The second is the artistic image of the Hudson bomber, the first type of aircraft that successfully crossed the North Atlantic in 1940.  Located at where Magee Road joins the Trans Canada Highway. This event led to the formation of RAF Ferry Command and the ferrying of thousands of aircraft out of Gander to England. This war effort is said to have contributed to the shortening of WWII if not assisting in winning the war.

Hudson Bomber

Next we have the Helicopter where Magee Road joins the Road to the Shore  (H330), better known locally as the Gander Bay Road.  The helicopter was first in the world to be used in a civilian rescue, at Gander in 1946. This aircraft, operated by the USCG to rescue survivors from the Sabena airline crash, resulted in the USCG adopting the helicopter as a  rescue vehicle. In addition the helicopter was responsible for the rescue of 35 survivors of the Czechoslovakian airline crash in 1967. The helicopter rescue mission was operated by Austin Garrett who was awarded the OBE from QEII. Not to forget SAR at Gander has rescued hundreds with the helicopter.


Then we have the Seaplane, located on the corner of Fraser Rd. and Balbo St. During WWII the seaplane was utilized by the military as a SAR vehicle. In the post war era the seaplane has been used to deliver mail, goods and the transportion of patients requiring emergency care to the hospital at Gander. This service, operated by EPA, eventually led to the startup of the most successful airlines in eastern Canada.

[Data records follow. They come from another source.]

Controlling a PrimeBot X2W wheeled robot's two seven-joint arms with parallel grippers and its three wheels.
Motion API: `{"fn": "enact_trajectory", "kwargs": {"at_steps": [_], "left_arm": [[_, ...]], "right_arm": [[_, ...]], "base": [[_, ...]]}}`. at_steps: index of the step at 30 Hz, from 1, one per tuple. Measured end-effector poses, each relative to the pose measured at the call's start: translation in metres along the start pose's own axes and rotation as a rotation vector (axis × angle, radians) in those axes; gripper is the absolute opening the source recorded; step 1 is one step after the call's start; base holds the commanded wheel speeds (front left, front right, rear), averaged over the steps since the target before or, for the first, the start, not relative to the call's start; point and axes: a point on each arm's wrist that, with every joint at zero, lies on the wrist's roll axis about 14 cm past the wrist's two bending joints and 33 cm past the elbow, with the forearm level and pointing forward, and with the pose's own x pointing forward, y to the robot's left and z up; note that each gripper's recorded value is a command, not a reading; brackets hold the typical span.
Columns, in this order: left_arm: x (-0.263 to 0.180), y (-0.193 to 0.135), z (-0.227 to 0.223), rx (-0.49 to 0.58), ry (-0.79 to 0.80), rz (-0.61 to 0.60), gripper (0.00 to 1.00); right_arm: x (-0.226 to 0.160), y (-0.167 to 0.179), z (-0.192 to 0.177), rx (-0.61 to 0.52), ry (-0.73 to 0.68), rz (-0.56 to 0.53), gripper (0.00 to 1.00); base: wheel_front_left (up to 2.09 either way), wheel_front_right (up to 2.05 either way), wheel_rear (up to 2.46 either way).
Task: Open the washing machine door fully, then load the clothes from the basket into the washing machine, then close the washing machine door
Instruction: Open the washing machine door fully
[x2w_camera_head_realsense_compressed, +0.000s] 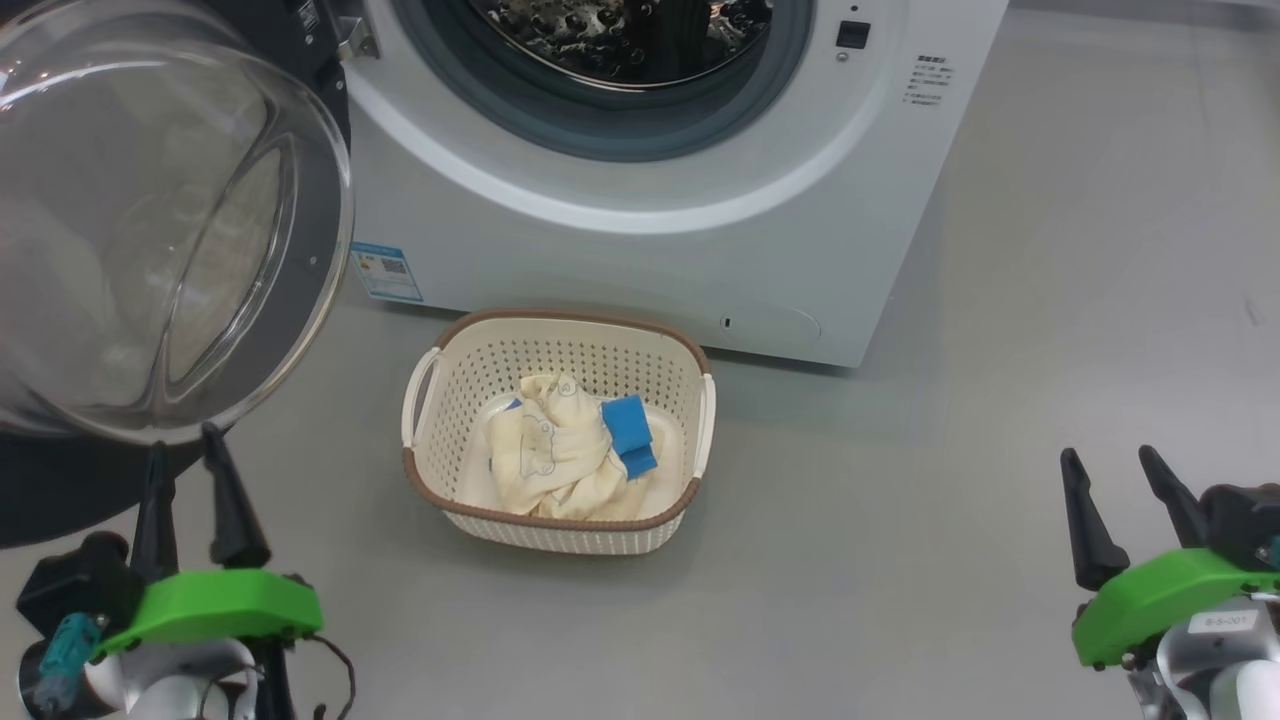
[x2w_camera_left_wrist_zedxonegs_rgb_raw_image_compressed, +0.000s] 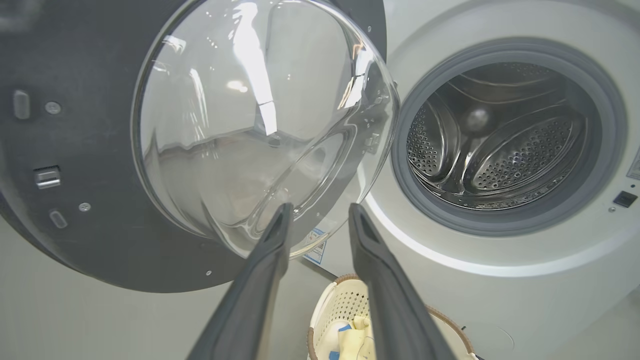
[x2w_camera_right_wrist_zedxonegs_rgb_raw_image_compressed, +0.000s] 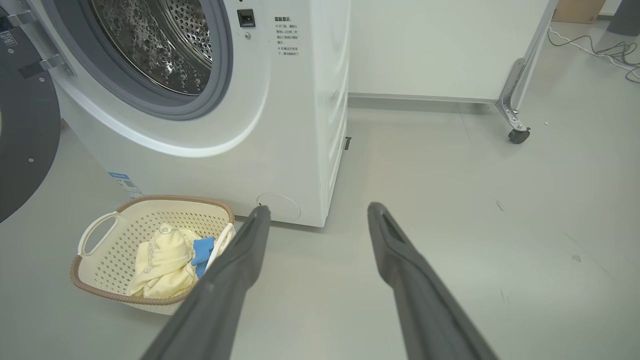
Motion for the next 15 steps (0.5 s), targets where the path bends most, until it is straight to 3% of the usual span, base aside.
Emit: {"fn": "enact_trajectory", "kwargs": {"at_steps": [1, 2, 3, 15], "left_arm": [[-0.003, -0.007, -0.001, -0.001, 0.005, -0.021, 0.69], [-0.005, -0.014, -0.001, -0.002, 0.005, -0.044, 0.91], [-0.006, -0.021, -0.002, -0.001, 0.010, -0.067, 1.00], [-0.017, -0.082, -0.024, 0.027, 0.084, -0.254, 1.00]], "right_arm": [[-0.002, -0.003, 0.002, -0.004, -0.005, -0.009, 1.00], [-0.005, -0.007, 0.003, -0.009, -0.010, -0.020, 1.00], [-0.007, -0.010, 0.005, -0.010, -0.016, -0.030, 1.00], [-0.035, -0.044, 0.020, -0.024, -0.069, -0.138, 1.00]], "base": [[0.00, 0.00, 0.00], [0.00, 0.00, 0.00], [0.00, 0.00, 0.00], [0.00, 0.00, 0.00]]}}
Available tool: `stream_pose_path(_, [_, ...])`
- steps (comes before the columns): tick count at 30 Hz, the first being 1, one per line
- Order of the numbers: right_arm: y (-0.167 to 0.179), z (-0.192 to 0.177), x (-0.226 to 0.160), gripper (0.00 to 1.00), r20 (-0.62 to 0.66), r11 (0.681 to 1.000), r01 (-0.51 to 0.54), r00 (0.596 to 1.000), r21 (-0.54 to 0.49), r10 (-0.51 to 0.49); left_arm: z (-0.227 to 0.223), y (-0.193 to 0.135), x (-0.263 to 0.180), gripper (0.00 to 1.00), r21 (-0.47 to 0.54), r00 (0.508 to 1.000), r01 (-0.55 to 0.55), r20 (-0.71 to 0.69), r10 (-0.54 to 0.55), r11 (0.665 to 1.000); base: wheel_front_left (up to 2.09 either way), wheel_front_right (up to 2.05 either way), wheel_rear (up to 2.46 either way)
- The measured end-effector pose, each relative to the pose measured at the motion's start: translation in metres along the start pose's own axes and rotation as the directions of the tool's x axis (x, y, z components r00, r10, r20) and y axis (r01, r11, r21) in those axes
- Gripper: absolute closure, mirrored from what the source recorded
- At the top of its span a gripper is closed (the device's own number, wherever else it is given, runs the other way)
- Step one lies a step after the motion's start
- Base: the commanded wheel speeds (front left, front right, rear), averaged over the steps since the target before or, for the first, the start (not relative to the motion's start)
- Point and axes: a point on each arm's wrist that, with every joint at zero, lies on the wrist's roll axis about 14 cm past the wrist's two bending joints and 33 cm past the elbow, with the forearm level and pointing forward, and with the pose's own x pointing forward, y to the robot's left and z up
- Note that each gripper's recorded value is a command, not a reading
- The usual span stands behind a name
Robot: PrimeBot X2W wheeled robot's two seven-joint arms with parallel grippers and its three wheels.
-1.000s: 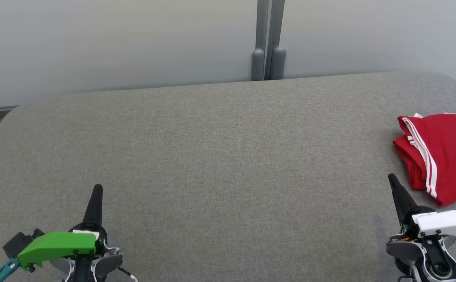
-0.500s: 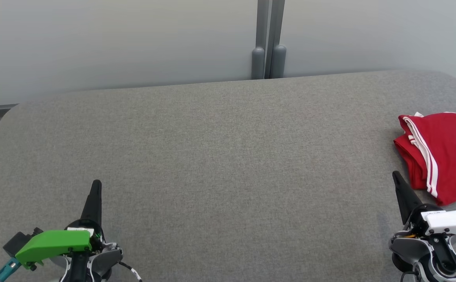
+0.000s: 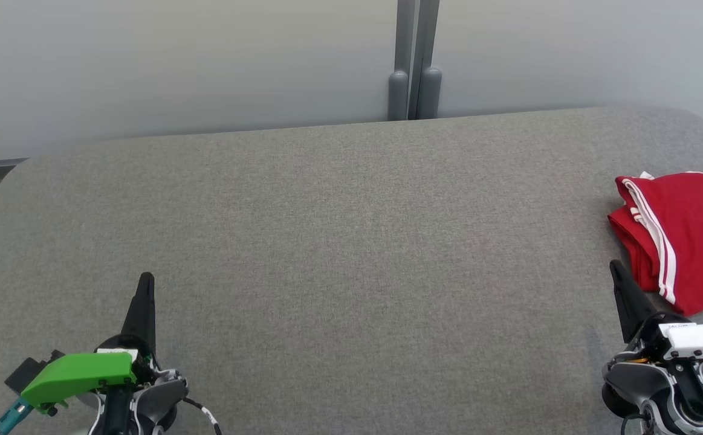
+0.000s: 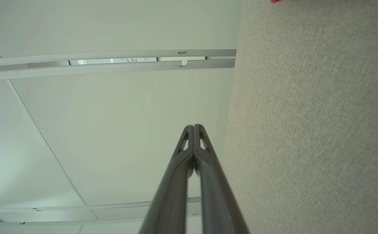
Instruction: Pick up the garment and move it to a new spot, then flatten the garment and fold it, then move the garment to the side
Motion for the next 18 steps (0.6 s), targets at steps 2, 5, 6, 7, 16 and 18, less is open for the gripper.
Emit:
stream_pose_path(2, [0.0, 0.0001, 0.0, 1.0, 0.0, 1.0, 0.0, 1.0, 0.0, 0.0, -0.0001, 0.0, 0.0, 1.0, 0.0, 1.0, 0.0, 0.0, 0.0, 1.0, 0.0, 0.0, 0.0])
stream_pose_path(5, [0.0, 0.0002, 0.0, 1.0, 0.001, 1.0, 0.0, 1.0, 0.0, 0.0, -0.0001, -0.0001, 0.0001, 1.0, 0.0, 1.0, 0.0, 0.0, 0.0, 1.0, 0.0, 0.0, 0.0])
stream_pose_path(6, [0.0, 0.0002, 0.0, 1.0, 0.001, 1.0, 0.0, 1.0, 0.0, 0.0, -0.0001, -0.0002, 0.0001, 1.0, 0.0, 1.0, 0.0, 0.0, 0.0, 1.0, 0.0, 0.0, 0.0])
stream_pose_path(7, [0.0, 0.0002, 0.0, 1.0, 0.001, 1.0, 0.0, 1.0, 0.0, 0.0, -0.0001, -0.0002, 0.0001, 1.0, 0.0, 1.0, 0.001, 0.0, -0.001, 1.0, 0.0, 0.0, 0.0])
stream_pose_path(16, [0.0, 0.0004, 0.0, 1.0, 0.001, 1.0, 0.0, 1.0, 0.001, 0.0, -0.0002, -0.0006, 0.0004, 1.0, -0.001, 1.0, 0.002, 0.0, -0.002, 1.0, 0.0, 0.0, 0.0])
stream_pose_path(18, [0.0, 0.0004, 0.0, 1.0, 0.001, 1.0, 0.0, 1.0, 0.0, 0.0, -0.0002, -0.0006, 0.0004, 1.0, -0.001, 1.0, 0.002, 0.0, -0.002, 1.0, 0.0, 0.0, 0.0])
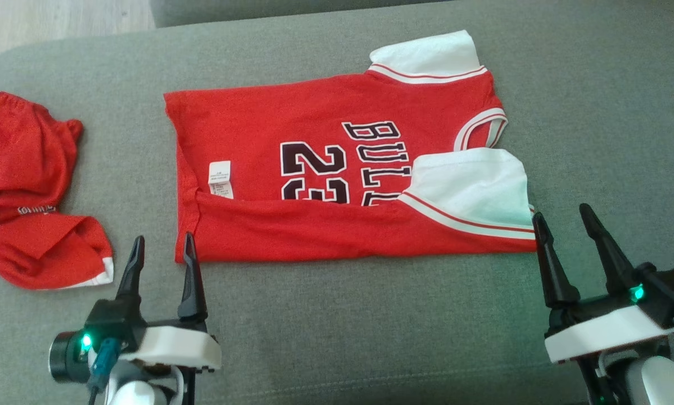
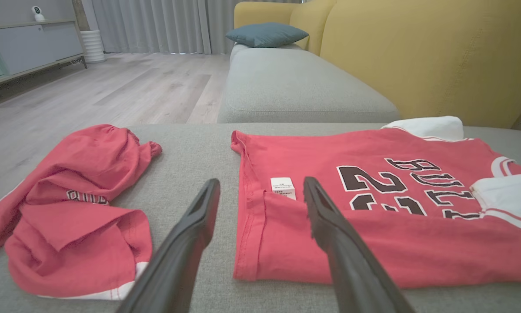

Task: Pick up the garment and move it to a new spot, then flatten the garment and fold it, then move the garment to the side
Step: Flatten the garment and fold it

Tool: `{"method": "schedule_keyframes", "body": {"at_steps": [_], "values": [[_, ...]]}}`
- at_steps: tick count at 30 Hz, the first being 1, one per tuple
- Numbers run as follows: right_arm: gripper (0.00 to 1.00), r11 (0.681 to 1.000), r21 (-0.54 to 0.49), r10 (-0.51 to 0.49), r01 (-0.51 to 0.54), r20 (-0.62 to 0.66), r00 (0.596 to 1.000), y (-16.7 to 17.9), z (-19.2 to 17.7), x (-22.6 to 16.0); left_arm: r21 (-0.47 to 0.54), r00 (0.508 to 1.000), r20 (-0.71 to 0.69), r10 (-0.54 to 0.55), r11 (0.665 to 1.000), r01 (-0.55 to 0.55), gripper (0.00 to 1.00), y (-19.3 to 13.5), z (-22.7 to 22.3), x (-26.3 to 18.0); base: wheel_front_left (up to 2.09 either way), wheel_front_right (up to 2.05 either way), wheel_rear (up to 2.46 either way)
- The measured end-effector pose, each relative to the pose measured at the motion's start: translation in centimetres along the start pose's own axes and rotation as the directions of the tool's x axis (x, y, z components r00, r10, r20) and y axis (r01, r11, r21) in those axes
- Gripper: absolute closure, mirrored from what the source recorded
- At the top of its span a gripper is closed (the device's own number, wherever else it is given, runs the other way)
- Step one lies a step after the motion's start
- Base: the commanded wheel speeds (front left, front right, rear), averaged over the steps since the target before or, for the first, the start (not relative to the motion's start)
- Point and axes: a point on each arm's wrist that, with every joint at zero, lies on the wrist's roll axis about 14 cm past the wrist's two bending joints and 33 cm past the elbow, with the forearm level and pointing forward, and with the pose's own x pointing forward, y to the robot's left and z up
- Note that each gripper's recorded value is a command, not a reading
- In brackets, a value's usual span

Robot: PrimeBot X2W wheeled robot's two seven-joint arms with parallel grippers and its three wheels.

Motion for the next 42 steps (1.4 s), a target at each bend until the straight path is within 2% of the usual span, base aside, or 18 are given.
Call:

Last we have the Concorde on the corner of the Trans Canada Highway and Cobham St. The Concorde used Gander airport as the North American base for testing the transatlantic operating procedures prior to becoming operational as a passenger carrier. The airport was also the Concord’s main alternate to JFK airport after becoming operational. The sculpture also portrays the development of future aircraft.


These art works have never been given the publicity it deserves. Nor has the story of their original placement and the artists involved.